# sweater causing mats



## mtenander1 (Aug 12, 2006)

Hi Everyone,

First I want to say thank you for all the kind words that everyone sent for Maggie. I do miss her dearly. She is the first pet I have lost and I didn't think it was going to hurt so much.

Anyway, I have a sweater for Mia and when she wears it she becomes all matted. Could it be too small or is this just normal. I know being in New Hampshire she will have to wear many sweaters in the months to come. Any suggestions on controling the mats would be helpful. Here is a picture of the sweater she has that is causing mats.


----------



## Tina (Aug 6, 2006)

I found that when I put sweater's on my dogs they would mat underneath if left on a long time.


----------



## sassy's mommy (Aug 29, 2005)

I think it is just normal for our babies to mat underneath their clothes. If clothes are too tight or even too loose it can make it worse. The secret is to not leave them dressed for long periods of time and always brush them out once you undress them. Cute picture.


----------



## Cosy (Feb 9, 2006)

What a darling picture! 

I think they mat with sweaters inparticular due to the fuzziness creating
more mats. Best to not leave it on them too long before brushing out again.
Of course, if you have the torso shaved (like Cosy) it won't mat at all. I 
leave Cosy's legs long so it looks as if her coat is long with clothing on.
Just another way around it if you like clothes on your baby most of the time.


----------



## Fenway's Momma (Dec 6, 2005)

I in NH too! like pp, I think they just mat with clothes. Maybe a nice "Cosy Do" will help. Fenway has a coat for winter that just velcros under his neck and belly that doesn't cause him to mat but I think that is the only thing, his harness even causes matting.
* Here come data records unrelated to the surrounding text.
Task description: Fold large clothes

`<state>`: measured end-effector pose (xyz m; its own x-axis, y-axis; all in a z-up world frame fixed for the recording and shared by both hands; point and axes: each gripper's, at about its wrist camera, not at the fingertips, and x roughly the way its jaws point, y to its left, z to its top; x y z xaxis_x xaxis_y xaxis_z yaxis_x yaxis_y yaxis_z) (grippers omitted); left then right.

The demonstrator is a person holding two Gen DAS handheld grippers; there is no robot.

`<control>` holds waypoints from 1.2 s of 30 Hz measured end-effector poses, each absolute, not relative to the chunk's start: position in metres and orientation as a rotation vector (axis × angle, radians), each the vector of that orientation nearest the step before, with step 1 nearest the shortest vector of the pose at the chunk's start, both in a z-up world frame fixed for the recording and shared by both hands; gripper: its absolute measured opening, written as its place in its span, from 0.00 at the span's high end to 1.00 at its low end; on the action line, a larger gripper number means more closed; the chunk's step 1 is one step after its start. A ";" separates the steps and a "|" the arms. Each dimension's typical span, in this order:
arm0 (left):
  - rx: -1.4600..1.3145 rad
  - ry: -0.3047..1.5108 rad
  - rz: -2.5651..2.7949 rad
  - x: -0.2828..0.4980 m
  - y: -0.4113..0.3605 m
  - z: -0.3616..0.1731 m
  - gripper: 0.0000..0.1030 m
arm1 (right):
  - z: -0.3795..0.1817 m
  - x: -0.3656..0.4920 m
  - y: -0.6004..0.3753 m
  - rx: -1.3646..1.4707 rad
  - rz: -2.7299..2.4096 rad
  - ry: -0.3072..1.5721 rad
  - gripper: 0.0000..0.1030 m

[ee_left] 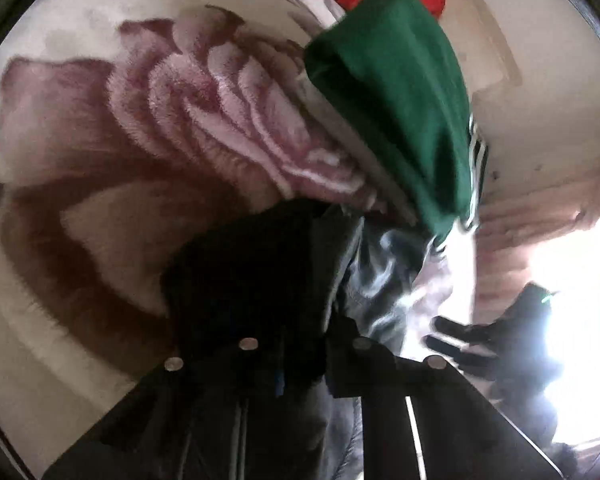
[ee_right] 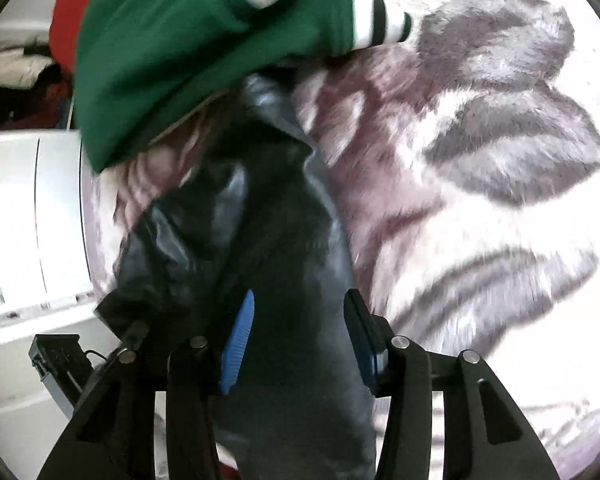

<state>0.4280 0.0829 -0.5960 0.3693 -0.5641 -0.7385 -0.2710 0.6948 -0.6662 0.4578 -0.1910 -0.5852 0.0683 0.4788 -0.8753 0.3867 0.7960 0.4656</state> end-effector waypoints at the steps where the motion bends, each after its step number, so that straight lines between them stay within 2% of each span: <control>1: -0.851 1.231 -0.192 0.429 0.088 -0.604 0.90 | -0.588 0.462 -0.192 0.735 0.085 1.534 0.52; 5: -1.024 1.299 -0.157 0.430 0.112 -0.667 0.84 | -0.587 0.483 -0.182 0.697 0.198 1.478 0.52; 10: -0.935 1.288 -0.180 0.428 0.103 -0.651 0.83 | -0.602 0.522 -0.153 0.518 0.305 1.427 0.54; 11: -0.963 1.284 -0.182 0.428 0.105 -0.654 0.83 | -0.610 0.531 -0.150 0.473 0.285 1.427 0.68; 12: -1.000 1.282 -0.189 0.427 0.108 -0.657 0.83 | -0.631 0.545 -0.155 0.422 0.213 1.468 0.98; 13: -1.028 1.280 -0.194 0.427 0.110 -0.658 0.83 | -0.643 0.551 -0.161 0.447 0.185 1.500 1.00; 14: -1.049 1.277 -0.204 0.427 0.112 -0.657 0.83 | -0.656 0.557 -0.171 0.549 0.171 1.536 1.00; 16: -1.098 1.261 -0.224 0.424 0.117 -0.647 0.76 | -0.650 0.561 -0.177 0.616 0.141 1.562 1.00; 17: -1.109 1.250 -0.221 0.419 0.119 -0.638 0.62 | -0.642 0.561 -0.175 0.598 0.151 1.563 0.96; 19: -1.131 1.194 -0.213 0.398 0.130 -0.614 0.50 | -0.618 0.556 -0.170 0.526 0.187 1.573 0.83; 20: -1.138 1.166 -0.203 0.385 0.134 -0.602 0.47 | -0.606 0.550 -0.167 0.498 0.204 1.573 0.67; 21: -1.132 1.152 -0.191 0.374 0.135 -0.594 0.47 | -0.594 0.542 -0.165 0.476 0.221 1.570 0.57; 23: -1.066 1.130 -0.170 0.350 0.131 -0.573 0.48 | -0.575 0.520 -0.156 0.460 0.292 1.591 0.57; 25: -0.994 1.156 -0.147 0.331 0.119 -0.569 0.54 | -0.568 0.498 -0.134 0.488 0.388 1.625 0.57; 26: -0.942 1.193 -0.121 0.328 0.110 -0.573 0.80 | -0.566 0.484 -0.116 0.494 0.456 1.654 0.58; 27: -0.881 1.251 -0.085 0.326 0.103 -0.582 0.84 | -0.565 0.477 -0.104 0.492 0.495 1.672 0.59; 31: -0.858 1.336 0.031 0.317 0.105 -0.627 0.81 | -0.588 0.448 -0.031 0.345 0.592 1.752 0.64; 34: -0.826 1.345 0.037 0.322 0.105 -0.638 0.81 | -0.619 0.438 0.008 0.124 0.536 1.754 0.66; 36: -0.820 1.344 0.033 0.326 0.102 -0.638 0.81 | -0.636 0.439 0.016 0.118 0.469 1.748 0.65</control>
<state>0.3265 0.1023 -0.6376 0.2680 -0.4252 -0.8645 -0.4672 0.7274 -0.5026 0.4389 0.0163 -0.6359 -0.2355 0.3286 -0.9146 -0.1732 0.9118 0.3722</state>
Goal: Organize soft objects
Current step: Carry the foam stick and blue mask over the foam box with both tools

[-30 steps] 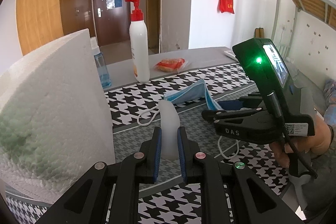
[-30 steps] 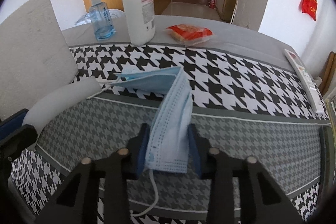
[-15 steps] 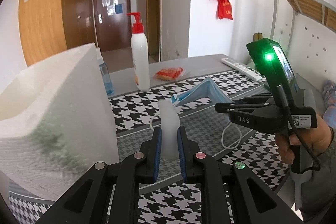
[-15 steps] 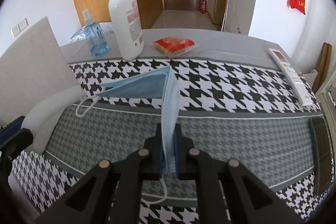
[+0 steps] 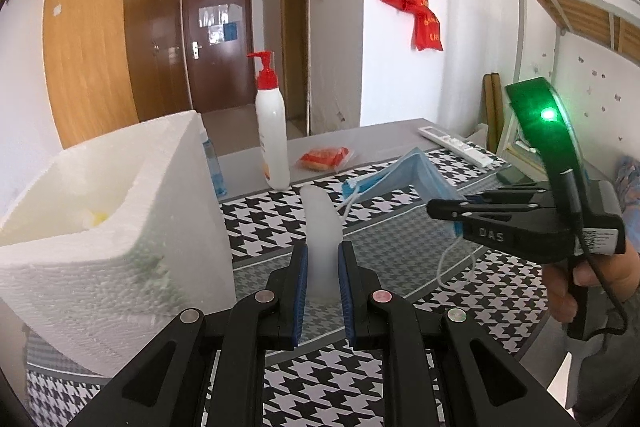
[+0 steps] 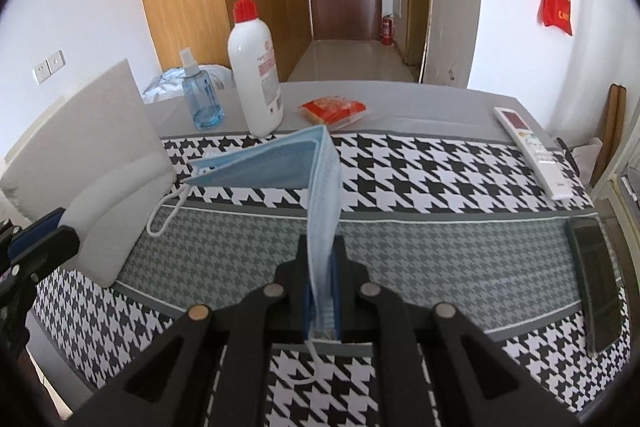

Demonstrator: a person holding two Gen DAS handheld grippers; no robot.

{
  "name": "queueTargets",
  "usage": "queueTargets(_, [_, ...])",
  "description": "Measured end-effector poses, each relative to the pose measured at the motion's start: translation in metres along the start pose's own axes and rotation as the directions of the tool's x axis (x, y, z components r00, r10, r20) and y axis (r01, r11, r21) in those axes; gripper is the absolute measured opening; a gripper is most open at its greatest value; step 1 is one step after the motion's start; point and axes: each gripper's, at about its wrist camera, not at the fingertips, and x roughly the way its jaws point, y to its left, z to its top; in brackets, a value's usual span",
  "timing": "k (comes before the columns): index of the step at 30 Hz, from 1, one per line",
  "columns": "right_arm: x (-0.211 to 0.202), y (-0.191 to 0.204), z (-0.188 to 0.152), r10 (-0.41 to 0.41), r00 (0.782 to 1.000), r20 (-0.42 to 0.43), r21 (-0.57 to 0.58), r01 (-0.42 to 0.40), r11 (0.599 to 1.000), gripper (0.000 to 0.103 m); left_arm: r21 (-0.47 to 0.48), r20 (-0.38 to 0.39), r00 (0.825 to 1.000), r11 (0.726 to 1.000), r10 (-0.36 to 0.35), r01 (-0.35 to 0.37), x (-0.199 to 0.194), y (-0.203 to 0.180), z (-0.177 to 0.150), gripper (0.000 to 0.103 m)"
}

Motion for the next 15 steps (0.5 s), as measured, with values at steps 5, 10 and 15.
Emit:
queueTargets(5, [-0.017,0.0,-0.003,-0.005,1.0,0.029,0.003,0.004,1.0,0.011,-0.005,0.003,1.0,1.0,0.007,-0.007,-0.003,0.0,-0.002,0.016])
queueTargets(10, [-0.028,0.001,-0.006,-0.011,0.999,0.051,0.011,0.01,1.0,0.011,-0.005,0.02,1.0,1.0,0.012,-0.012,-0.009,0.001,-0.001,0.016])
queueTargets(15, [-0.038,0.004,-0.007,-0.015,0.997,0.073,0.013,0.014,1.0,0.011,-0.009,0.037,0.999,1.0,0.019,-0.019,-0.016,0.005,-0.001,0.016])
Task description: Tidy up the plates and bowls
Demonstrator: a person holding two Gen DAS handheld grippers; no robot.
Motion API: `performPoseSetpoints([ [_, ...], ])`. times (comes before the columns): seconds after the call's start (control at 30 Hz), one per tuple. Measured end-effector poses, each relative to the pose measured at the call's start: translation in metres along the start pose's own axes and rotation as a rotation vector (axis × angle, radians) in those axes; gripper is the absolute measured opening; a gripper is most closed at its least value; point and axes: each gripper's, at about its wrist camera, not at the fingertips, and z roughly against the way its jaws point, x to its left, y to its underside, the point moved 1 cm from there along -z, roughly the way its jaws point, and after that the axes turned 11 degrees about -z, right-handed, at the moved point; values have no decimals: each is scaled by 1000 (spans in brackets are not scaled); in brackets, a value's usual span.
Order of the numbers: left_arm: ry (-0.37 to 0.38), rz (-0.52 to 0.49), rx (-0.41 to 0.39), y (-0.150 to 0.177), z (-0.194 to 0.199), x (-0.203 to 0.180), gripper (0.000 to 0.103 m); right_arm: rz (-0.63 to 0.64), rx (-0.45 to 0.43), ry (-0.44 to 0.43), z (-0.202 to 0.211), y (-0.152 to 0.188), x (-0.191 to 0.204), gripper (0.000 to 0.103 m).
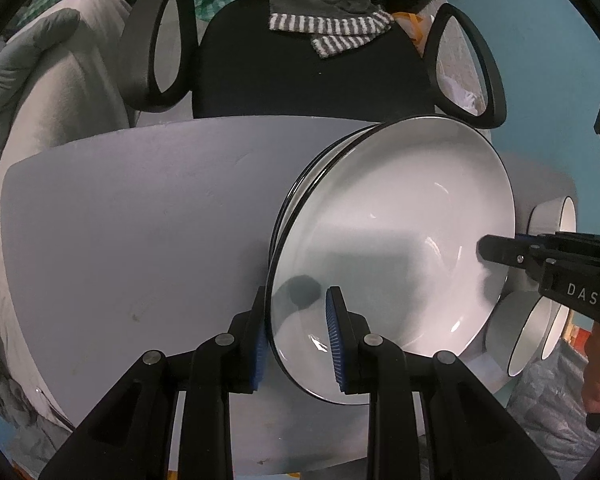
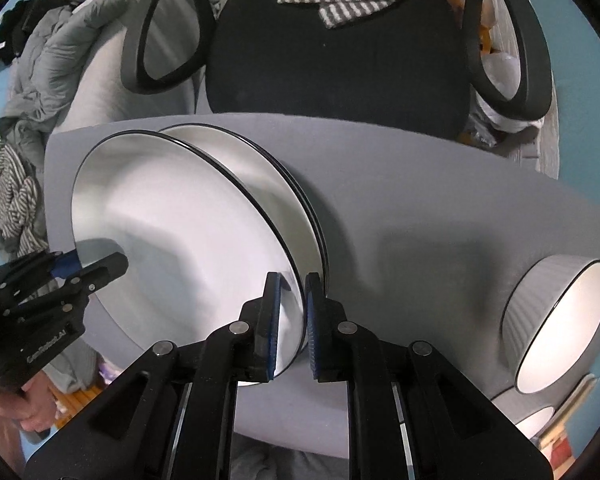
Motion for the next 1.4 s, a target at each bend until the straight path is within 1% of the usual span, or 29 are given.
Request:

I in NH too! like pp, I think they just mat with clothes. Maybe a nice "Cosy Do" will help. Fenway has a coat for winter that just velcros under his neck and belly that doesn't cause him to mat but I think that is the only thing, his harness even causes matting.


----------



## MissMelanie (Feb 13, 2006)

*I also had found out about matting when clothing is on, but we mostly only put on tank tops now to help cut down on matting. Also I always comb them out as soon as their clothing is off. Make sure you check the armpits... I was so surpised when we first got Micro about how he matted in that area.

CUTE photo!

God Bless you.

enJOY!
Melanie
*


----------



## lonestar (Dec 21, 2004)

That's a real problem for me as well.I love putting outfits on Rudy and paris







.Paris still has a short coat but Rudy is longer.When Rudy was in full coat wearing clothes was out of the question unless it was for a short period of time.I had him clipped in a puppy cut this past summer and he could wear all the cut outfits without matting now that his coats growing out again he's starting to mat when he wears anything for longer than a hour or so







. I guess I have to choose. Either I keep him short so he can dress up or I just enjoy bows and forget the outfits. I see some of the babies here in full coats with sweet little outfits on and I always wonder if it's just for a picture or do they have a secret I don't know about.


----------



## ladypup (Oct 22, 2006)

yes. clothes make their hair mat and especially sweaters.
Lady had a beautiful long hair but she likes clothes so much that i had to cut it for her.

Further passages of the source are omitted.